• **Exercise**
Copy nothing but the text: reproduce each line of the listing exactly and leave the pictures out.

= = = =

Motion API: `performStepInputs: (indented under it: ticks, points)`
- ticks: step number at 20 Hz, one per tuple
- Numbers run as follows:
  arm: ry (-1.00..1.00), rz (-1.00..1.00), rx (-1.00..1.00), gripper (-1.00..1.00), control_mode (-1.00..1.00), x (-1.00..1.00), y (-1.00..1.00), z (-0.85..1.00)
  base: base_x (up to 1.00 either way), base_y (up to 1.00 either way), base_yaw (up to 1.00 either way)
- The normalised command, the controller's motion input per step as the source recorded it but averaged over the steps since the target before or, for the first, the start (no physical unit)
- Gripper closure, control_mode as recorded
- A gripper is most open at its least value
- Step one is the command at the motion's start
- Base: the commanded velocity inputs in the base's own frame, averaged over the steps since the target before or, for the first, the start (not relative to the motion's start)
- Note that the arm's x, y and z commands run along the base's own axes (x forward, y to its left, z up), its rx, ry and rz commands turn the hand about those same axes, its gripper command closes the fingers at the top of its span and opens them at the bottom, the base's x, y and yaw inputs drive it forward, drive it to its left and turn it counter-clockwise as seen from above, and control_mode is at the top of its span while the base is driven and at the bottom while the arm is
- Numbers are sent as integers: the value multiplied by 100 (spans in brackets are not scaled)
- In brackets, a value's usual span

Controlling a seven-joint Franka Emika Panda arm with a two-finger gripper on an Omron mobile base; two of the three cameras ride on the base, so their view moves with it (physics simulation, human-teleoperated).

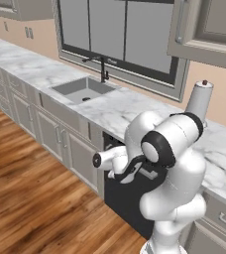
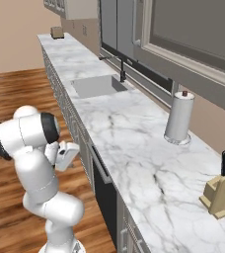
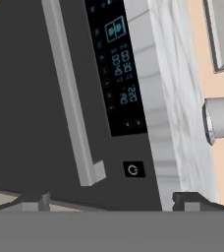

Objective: Open the dishwasher door and pull out the top rack.

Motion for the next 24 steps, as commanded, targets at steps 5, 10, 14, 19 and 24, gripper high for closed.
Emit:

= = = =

• **Result of this exercise**
Motion API: `performStepInputs: (indented under it: ticks, points)`
- ticks: step number at 20 Hz, one per tuple
- Numbers run as follows:
  arm: ry (-1.00..1.00), rz (-1.00..1.00), rx (-1.00..1.00), gripper (-1.00..1.00), control_mode (-1.00..1.00), x (-1.00..1.00), y (-1.00..1.00), z (-0.85..1.00)
  base: base_x (up to 1.00 either way), base_y (up to 1.00 either way), base_yaw (up to 1.00 either way)
- The normalised command, the controller's motion input per step as the source recorded it but averaged over the steps since the target before or, for the first, the start (no physical unit)
- Gripper closure, control_mode as recorded
- A gripper is most open at its least value
- Step one is the command at the motion's start
- Base: the commanded velocity inputs in the base's own frame, averaged over the steps since the target before or, for the first, the start (not relative to the motion's start)
- Note that the arm's x, y and z commands run along the base's own axes (x forward, y to its left, z up), its rx, ry and rz commands turn the hand about those same axes, its gripper command closes the fingers at the top of its span and opens them at the bottom, the base's x, y and yaw inputs drive it forward, drive it to its left and turn it counter-clockwise as seen from above, and control_mode is at the top of its span while the base is driven and at the bottom while the arm is
- Numbers are sent as integers: the value multiplied by 100 (spans in brackets are not scaled)
- In brackets, a value's usual span

Controlling a seven-joint Franka Emika Panda arm with a two-finger gripper on an Omron mobile base; two of the three cameras ride on the base, so their view moves with it (physics simulation, human-teleoperated).


Objective: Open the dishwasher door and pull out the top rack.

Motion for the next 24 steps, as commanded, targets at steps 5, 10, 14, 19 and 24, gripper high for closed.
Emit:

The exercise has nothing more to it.